● **YOUR INSTRUCTIONS**:
Going down the listing below, print exactly each line from the one with "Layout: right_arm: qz" up to and including the one with "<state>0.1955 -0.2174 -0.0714", and skip the rest.
**********
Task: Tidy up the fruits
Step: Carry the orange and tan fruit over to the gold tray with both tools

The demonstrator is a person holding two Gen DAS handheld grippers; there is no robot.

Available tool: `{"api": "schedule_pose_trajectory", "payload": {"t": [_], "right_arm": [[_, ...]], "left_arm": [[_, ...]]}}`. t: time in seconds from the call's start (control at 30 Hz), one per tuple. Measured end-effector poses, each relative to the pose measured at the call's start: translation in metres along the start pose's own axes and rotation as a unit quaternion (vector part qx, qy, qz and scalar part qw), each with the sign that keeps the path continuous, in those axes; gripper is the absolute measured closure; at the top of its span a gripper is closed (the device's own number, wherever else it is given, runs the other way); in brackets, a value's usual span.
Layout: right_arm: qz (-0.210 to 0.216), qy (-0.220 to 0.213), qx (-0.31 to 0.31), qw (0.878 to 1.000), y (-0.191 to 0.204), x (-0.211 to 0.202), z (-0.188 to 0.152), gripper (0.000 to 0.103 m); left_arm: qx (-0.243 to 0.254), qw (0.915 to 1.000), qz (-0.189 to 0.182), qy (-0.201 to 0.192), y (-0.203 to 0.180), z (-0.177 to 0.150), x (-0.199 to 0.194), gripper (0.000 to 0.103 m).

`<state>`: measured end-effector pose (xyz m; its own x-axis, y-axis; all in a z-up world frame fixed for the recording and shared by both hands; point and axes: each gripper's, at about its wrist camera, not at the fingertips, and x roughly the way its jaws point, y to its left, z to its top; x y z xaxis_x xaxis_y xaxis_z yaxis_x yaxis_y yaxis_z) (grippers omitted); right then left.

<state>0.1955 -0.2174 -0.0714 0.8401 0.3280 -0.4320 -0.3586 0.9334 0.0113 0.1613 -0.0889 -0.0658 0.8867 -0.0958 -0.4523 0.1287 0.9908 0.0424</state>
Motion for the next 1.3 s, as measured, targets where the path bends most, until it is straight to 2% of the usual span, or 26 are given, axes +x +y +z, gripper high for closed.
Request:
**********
● **RESPONSE TO THIS TASK**:
Layout: right_arm: qz (-0.210 to 0.216), qy (-0.220 to 0.213), qx (-0.31 to 0.31), qw (0.878 to 1.000), y (-0.191 to 0.204), x (-0.211 to 0.202), z (-0.188 to 0.152), gripper (0.000 to 0.103 m); left_arm: qx (-0.243 to 0.254), qw (0.915 to 1.000), qz (-0.189 to 0.182), qy (-0.201 to 0.192), y (-0.203 to 0.180), z (-0.177 to 0.150), x (-0.199 to 0.194), gripper (0.000 to 0.103 m).

`<state>`: measured end-effector pose (xyz m; its own x-axis, y-axis; all in a z-up world frame fixed for the recording and shared by both hands; point and axes: each gripper's, at about its wrist camera, not at the fingertips, and x roughly the way its jaws point, y to its left, z to its top; x y z xaxis_x xaxis_y xaxis_z yaxis_x yaxis_y yaxis_z) (grippers omitted); right then left.

<state>0.1955 -0.2174 -0.0714 0.8401 0.3280 -0.4320 -0.3586 0.9334 0.0113 0.1613 -0.0889 -0.0658 0.8867 -0.0958 -0.4523 0.1287 0.9908 0.0424</state>

The answer stands, and there is nothing more to add.